L’accord au sein du gouvernement bruxellois pour introduire des tickets sanitaires – « le pass sanitaire » – pour ceux qui veulent se rendre dans un hôpital, un café ou un restaurant n’était pas inattendu. Pour l’instant, ce système est déjà en place pour les grands événements, mais à partir d’octobre, il aura un impact sur la vie quotidienne des Bruxellois et des personnes en visite à Bruxelles, comme c’est le cas en France.

L’idée est d’inciter les nombreux non-vaccinés bruxellois – qui sont concentrés dans les communes situées le long du canal – Anderlecht, Ville de Bruxelles, Koekelberg, Molenbeek, Saint-Josse-ten-Noode et Schaerbeek – à se faire vacciner. Même si cette méthode a évidemment permis d’augmenter le taux de vaccination en France, elle reste très discutable.

Instaurer une pénalité pour les personnes non-vaccinées qui finissent à l’hôpital avec le Covid ?

Tout d’abord, il y a la logique de la santé. Le vaccin protège à plus de 90% contre l’hospitalisation, on peut donc se demander pourquoi les personnes vaccinées devraient s’inquiéter de celles qui ne le sont pas.

Un contre-argument ici est que si les hôpitaux sont remplis de personnes non-vaccinées – l’unité de soins intensifs Covid des hôpitaux de Bruxelles est presque exclusivement remplie de personnes non-vaccinées – les soins réguliers des personnes vaccinées pourraient être compromis.

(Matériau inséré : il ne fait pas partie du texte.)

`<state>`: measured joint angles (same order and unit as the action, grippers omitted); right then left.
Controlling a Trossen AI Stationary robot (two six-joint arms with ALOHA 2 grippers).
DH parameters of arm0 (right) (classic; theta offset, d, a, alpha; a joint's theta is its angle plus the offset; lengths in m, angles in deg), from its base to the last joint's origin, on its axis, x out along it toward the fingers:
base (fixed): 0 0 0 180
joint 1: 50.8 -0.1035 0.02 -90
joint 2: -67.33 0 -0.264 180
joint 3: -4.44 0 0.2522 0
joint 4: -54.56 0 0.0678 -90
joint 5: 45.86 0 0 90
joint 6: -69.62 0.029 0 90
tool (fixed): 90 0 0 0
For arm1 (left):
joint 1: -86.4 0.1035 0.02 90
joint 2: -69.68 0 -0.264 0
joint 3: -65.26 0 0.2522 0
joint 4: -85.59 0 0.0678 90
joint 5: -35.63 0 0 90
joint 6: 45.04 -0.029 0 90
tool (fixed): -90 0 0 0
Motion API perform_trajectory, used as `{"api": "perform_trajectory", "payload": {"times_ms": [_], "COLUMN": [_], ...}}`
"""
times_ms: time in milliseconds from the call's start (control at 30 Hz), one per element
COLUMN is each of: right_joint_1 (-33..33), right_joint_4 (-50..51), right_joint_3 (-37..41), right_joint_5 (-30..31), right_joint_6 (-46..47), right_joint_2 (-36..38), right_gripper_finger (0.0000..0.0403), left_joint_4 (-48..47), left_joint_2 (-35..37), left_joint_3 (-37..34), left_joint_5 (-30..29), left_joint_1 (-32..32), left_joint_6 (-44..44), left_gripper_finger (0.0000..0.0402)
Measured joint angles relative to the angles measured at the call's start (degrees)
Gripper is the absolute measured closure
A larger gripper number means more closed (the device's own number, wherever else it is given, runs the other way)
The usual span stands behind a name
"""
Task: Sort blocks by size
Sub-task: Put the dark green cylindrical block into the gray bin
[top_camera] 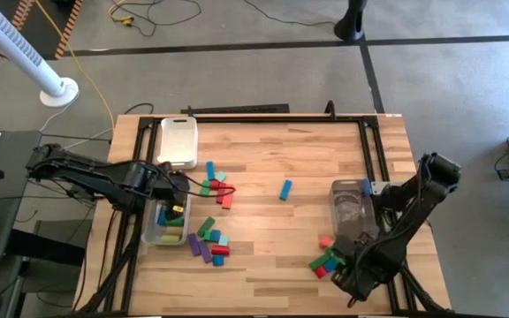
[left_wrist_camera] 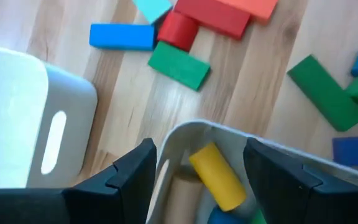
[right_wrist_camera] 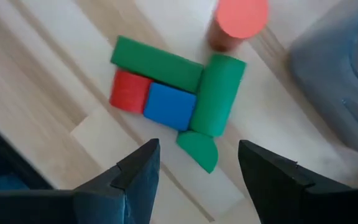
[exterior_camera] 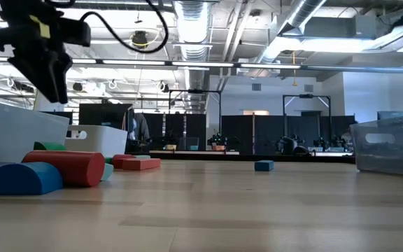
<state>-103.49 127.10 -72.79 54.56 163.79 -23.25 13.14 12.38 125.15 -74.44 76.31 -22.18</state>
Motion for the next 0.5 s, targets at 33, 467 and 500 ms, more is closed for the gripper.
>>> {"api": "perform_trajectory", "payload": {"times_ms": [33, 467, 500], "right_joint_1": [0.0, 6.55, 6.81], "right_joint_4": [-0.35, -3.58, -3.54], "right_joint_3": [0.4, 2.79, 2.79], "right_joint_5": [0.11, 0.02, -0.4], "right_joint_6": [0.88, -1.05, -1.05], "right_joint_2": [-0.49, -6.21, -6.21], "right_gripper_finger": [0.0157, 0.0157, 0.0157], "left_joint_4": [0.31, 1.71, 1.69], "left_joint_2": [0.0, 0.0, 0.0], "left_joint_3": [0.09, 0.24, 0.24], "left_joint_5": [-0.04, -0.02, -0.02], "left_joint_1": [0.0, -0.02, -0.02], "left_joint_6": [-0.1, -1.08, -1.06], "left_gripper_finger": [0.0171, 0.0171, 0.0171]}}
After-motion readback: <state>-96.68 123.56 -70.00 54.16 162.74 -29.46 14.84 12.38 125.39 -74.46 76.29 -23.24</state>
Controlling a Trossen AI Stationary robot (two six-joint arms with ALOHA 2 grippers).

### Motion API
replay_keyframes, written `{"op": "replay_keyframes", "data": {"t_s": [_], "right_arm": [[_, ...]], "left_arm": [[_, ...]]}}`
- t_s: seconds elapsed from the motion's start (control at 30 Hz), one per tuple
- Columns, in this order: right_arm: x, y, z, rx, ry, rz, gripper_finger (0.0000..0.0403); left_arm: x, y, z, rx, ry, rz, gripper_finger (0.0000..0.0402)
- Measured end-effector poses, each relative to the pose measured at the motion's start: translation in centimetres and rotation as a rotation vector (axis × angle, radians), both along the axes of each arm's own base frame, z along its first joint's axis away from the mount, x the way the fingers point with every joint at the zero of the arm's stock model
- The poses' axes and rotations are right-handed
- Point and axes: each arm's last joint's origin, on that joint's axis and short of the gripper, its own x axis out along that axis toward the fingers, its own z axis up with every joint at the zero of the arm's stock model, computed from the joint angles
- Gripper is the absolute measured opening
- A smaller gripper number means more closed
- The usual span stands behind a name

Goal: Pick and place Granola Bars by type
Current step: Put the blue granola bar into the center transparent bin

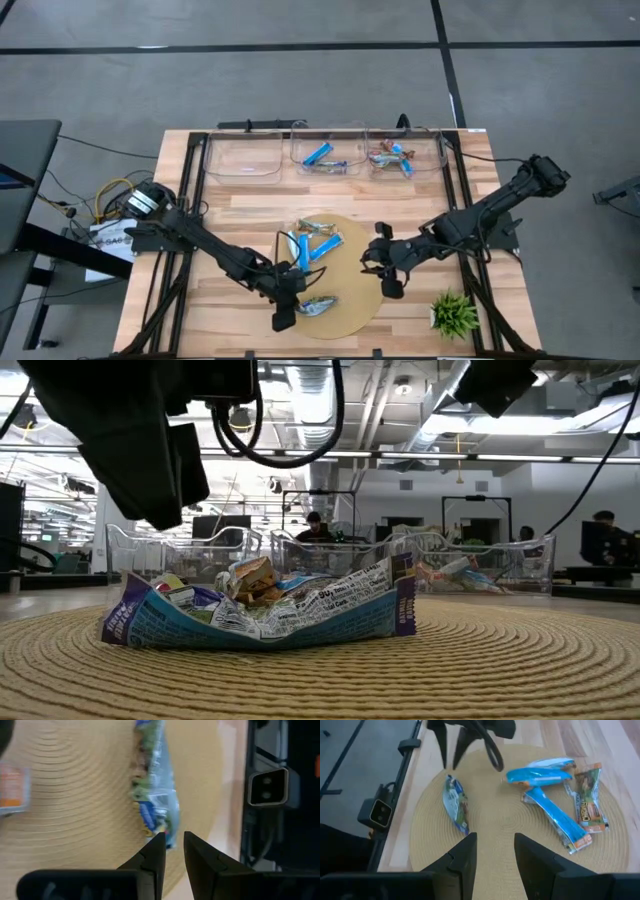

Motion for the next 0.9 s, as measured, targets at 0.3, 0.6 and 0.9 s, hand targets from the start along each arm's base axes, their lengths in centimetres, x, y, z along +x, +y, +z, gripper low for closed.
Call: {"op": "replay_keyframes", "data": {"t_s": [0.3, 0.6, 0.9], "right_arm": [[-0.1, -0.1, -0.2, -0.011, 0.020, 0.000, 0.0123], [0.0, -0.4, -0.2, 0.003, 0.028, -0.028, 0.0123], [0.1, -0.9, -0.4, -0.001, 0.044, -0.048, 0.0123]], "left_arm": [[0.2, 0.2, 0.1, -0.013, -0.009, 0.024, 0.0095], [0.3, 0.3, -0.6, 0.077, -0.019, 0.042, 0.0176], [0.8, -0.5, -2.2, 0.094, 0.008, -0.016, 0.0180]]}}
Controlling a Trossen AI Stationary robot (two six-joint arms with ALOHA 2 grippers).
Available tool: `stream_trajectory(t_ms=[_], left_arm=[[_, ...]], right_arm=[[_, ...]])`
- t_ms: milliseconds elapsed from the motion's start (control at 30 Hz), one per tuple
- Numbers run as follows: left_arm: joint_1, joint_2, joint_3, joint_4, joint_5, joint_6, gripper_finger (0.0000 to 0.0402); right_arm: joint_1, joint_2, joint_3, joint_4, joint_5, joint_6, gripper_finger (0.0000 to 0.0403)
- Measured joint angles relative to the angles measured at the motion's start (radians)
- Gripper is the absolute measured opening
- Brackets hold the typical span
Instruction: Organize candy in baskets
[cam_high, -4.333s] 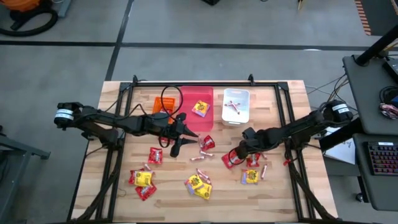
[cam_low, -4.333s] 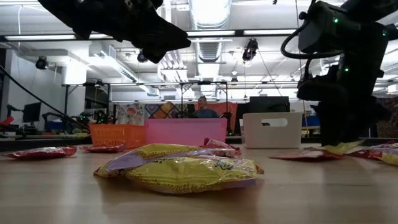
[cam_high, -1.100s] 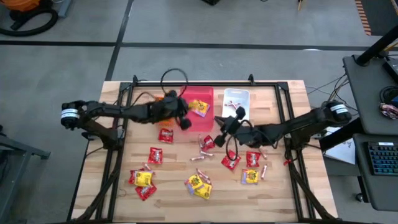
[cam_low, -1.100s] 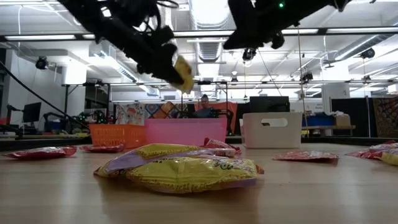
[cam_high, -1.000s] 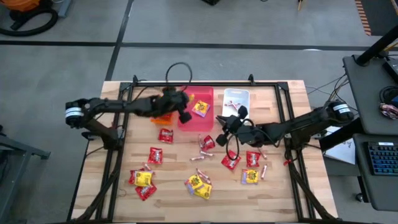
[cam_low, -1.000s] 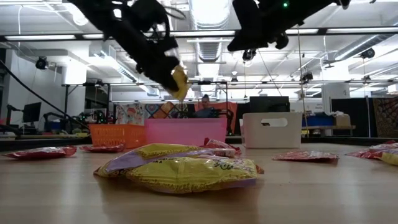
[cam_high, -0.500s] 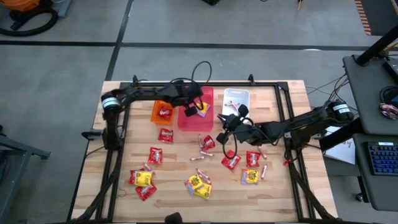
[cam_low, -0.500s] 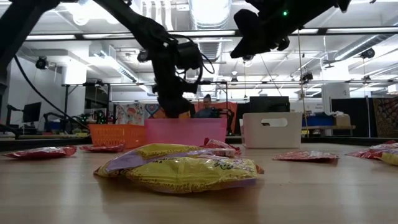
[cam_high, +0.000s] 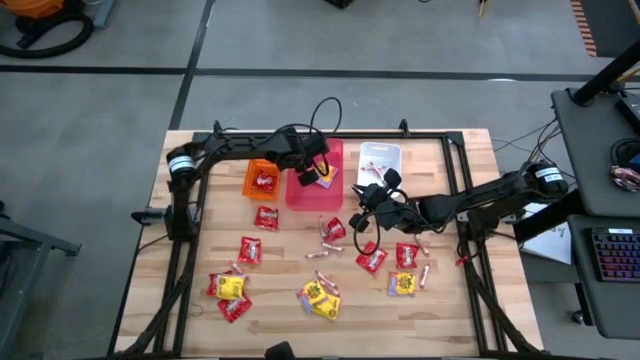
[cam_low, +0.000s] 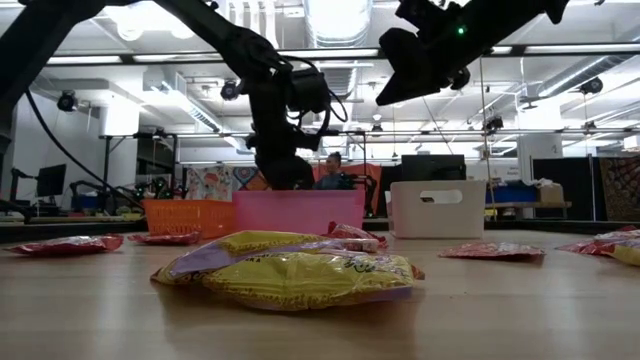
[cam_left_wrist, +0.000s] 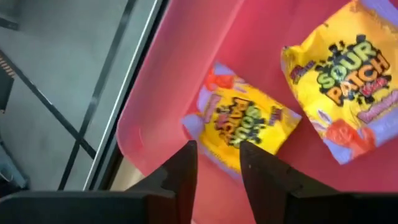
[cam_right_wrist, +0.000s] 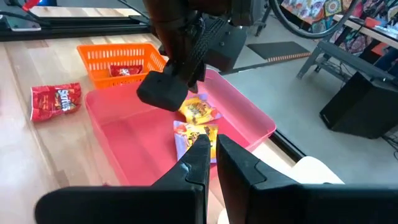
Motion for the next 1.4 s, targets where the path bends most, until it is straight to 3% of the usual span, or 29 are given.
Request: stream_trajectory(t_ms=[133, 400, 533, 733, 933, 1100, 1233, 1400], left_arm=[[-0.013, -0.026, 0.000, -0.080, 0.004, -0.041, 0.0127], [-0.096, -0.186, -0.040, -0.122, 0.034, -0.101, 0.0134], [-0.148, -0.335, -0.167, 0.002, 0.162, -0.096, 0.0134], [-0.259, -0.580, -0.448, 0.337, 0.364, -0.118, 0.0134], [-0.366, -0.729, -0.679, 0.671, 0.367, -0.142, 0.0134], [-0.407, -0.822, -0.769, 0.748, 0.366, -0.135, 0.0134], [-0.421, -0.883, -0.810, 0.757, 0.363, -0.135, 0.0134], [-0.420, -0.933, -0.848, 0.764, 0.362, -0.138, 0.0134]], right_arm=[[0.000, -0.008, 0.000, -0.012, -0.015, 0.024, 0.0022], [0.000, -0.055, 0.050, -0.210, -0.213, 0.215, 0.0022], [0.000, -0.058, 0.098, -0.335, -0.289, 0.230, 0.0022], [0.000, -0.058, 0.175, -0.495, -0.288, 0.226, 0.0022], [0.000, -0.058, 0.227, -0.492, -0.288, 0.226, 0.0022], [-0.008, -0.058, 0.258, -0.507, -0.303, 0.276, 0.0022], [-0.049, -0.058, 0.294, -0.657, -0.443, 0.455, 0.0022], [-0.087, -0.058, 0.296, -0.974, -0.622, 0.693, 0.0022]])
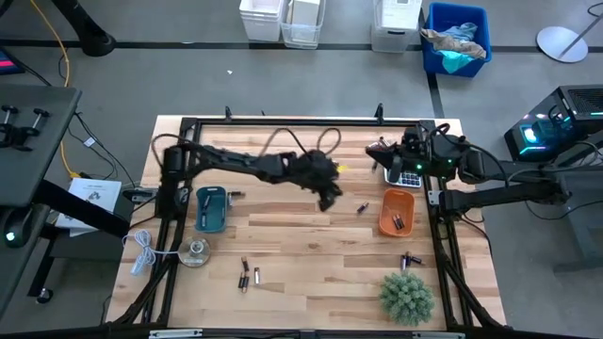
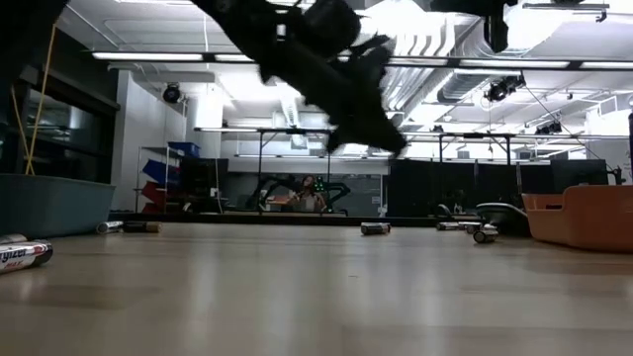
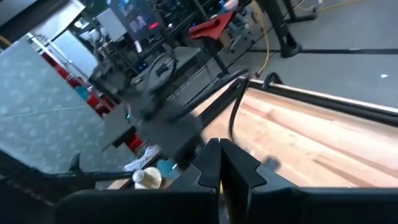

Geert Van Assche, médecin en chef de l’UZ Leuven, s’est vivement insurgé contre la décision d’obliger les hôpitaux à réserver à nouveau un quart du nombre de lits de soins intensifs aux patients atteints du virus, ce qui oblige à reporter les soins habituels. Il a déclaré : « La vaccination Corona est un choix personnel en Belgique, mais cela a des implications ». Un collègue de l’UZ Antwerpen, Philippe Jorens, donne plus de détails sur les personnes qui voient leurs soins réguliers reportés : « Il ne s’agit pas seulement de patients qui doivent subir une intervention chirurgicale lourde, mais aussi, par exemple, de jeunes gens souffrant d’une hémorragie cérébrale ou d’une personne ayant subi un traumatisme. Ils ont également droit à un lit, tout comme le patient corona ».

Au lieu de fonctionner avec des laissez-passer Corona restrictifs de liberté, on pourrait également contrer ce problème par un système dans lequel les personnes non-vaccinées doivent payer une pénalité supplémentaire si elles se retrouvent à l’hôpital avec le Covid, même si ce n’est qu’un montant symbolique. Cela inciterait probablement certaines personnes à réfléchir davantage au risque qu’elles prennent. Après tout, il n’est pas juste que l’un prenne des risques au détriment des autres.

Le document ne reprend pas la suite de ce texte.